The utility model further provides an air conditioner, which comprises a heat exchanger and a distributor, the specific structure of the distributor refers to the above embodiments, and the air conditioner adopts all the technical schemes of all the above embodiments, so that the air conditioner at least has all the beneficial effects brought by the technical schemes of the above embodiments, and details are not repeated herein. The heat exchanger has a plurality of flow paths, and an inflow end of each flow path is correspondingly communicated with one of the branch channels 121. The heat exchanger can be an evaporator or a condenser.

The above description is only a preferred embodiment of the present invention, and is not intended to limit the scope of the present invention, and all modifications and equivalents of the present invention, which are made by the contents of the present specification and the accompanying drawings, or directly/indirectly applied to other related technical fields, are included in the scope of the present invention.

Claims

1. A dispenser, comprising:

2. The distributor according to claim 1 wherein the primary flow passage includes a flow stabilizer connected to the distribution chamber, the bubble attenuating device being mounted in the flow stabilizer.

3. The dispenser of claim 2, wherein the bubble attenuating means includes at least one filter screen mounted to the flow stabilizing section.

4. The dispenser of claim 3, wherein the filter screen includes a mounting ring portion and a filter screen portion disposed at one end of the mounting ring portion, the mounting ring portion is mounted to the flow stabilizing section, and the filter screen portion extends out of the flow stabilizing section and is provided with a plurality of the through holes.
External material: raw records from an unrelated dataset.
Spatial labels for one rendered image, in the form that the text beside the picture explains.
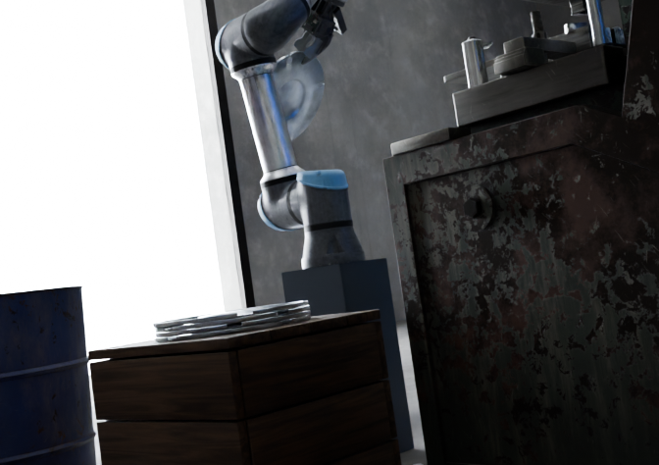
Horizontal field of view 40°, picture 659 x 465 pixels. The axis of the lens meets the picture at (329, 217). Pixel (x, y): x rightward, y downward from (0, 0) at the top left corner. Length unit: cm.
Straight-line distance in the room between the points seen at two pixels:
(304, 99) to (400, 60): 552
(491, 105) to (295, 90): 123
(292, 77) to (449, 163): 117
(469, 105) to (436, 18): 717
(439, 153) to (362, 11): 652
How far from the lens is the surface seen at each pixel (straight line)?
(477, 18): 919
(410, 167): 161
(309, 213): 212
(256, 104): 225
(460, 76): 180
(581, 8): 170
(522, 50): 149
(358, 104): 773
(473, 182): 153
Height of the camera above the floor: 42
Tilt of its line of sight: 4 degrees up
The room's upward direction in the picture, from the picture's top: 8 degrees counter-clockwise
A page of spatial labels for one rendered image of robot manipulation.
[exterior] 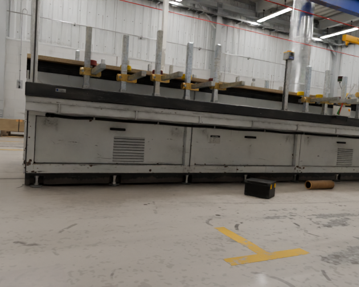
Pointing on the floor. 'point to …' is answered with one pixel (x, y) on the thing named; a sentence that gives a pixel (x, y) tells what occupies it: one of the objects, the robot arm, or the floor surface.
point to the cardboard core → (319, 184)
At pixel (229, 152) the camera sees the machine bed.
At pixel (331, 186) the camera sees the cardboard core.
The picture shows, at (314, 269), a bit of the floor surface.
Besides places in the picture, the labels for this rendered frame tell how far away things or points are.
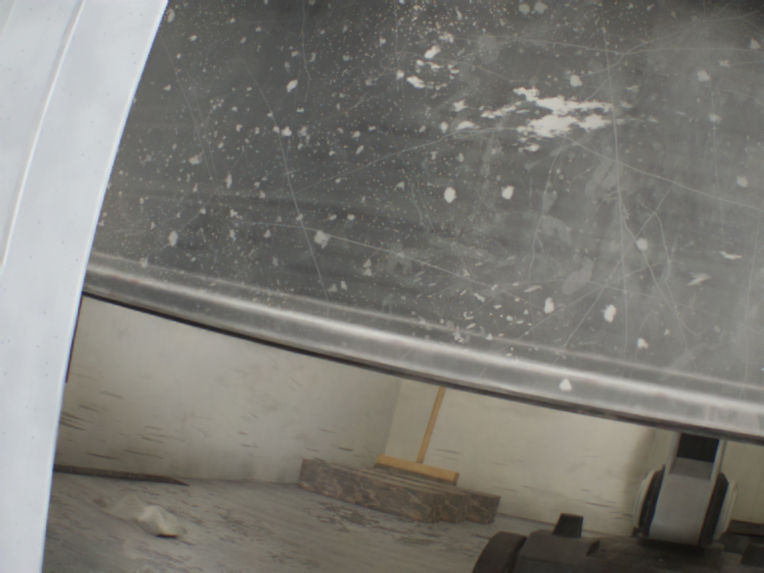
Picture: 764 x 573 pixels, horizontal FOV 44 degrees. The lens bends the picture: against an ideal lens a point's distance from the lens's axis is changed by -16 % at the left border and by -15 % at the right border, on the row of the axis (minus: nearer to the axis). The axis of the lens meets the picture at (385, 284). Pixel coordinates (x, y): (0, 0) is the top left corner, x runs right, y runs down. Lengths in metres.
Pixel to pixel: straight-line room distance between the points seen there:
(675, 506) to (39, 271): 1.46
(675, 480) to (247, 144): 1.31
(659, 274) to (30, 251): 0.29
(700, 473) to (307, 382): 1.90
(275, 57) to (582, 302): 0.22
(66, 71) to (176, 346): 2.30
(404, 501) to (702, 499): 1.58
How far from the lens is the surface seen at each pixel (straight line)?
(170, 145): 0.60
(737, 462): 3.53
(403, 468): 3.79
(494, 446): 3.93
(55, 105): 0.47
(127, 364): 2.59
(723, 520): 1.81
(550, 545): 1.62
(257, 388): 3.15
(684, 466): 1.79
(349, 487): 3.27
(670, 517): 1.80
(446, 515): 3.32
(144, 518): 2.00
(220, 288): 0.56
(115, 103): 0.45
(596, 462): 3.83
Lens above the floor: 0.40
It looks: 5 degrees up
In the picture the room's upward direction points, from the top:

5. The dispenser of claim 4, wherein the filter screen portion includes an annular peripheral wall and a bottom wall covering an end of the annular peripheral wall, an end of the annular peripheral wall remote from the bottom wall being connected to the mounting ring portion; wherein,

6. The distributor according to claim 3, wherein a clamping groove is formed in the inner wall surface of the steady flow section, and the filter screen is clamped in the clamping groove.

7. The dispenser of claim 3, wherein the bubble attenuating means comprises two of the filter screens mounted to the flow stabilizing section in spaced relation.

8. The distributor according to any one of claims 2 to 7 wherein the primary flow passage further comprises a tapered section connected to an end of the flow stabilizer distal from the distribution chamber, the tapered section having an inner diameter that tapers in a direction toward the flow stabilizer; and/or the presence of a gas in the gas,

9. The dispenser according to any one of claims 1 to 7, wherein the dispenser body comprises a separately molded liquid inlet portion provided with the main flow passage and a flow dividing portion provided with a mounting groove and a plurality of the flow dividing passages each communicating with the mounting groove, the liquid inlet portion being mounted in the mounting groove and enclosing the flow dividing portion to form the dispensing chamber.

10. An air conditioner characterized by comprising the distributor according to any one of claims 1 to 9.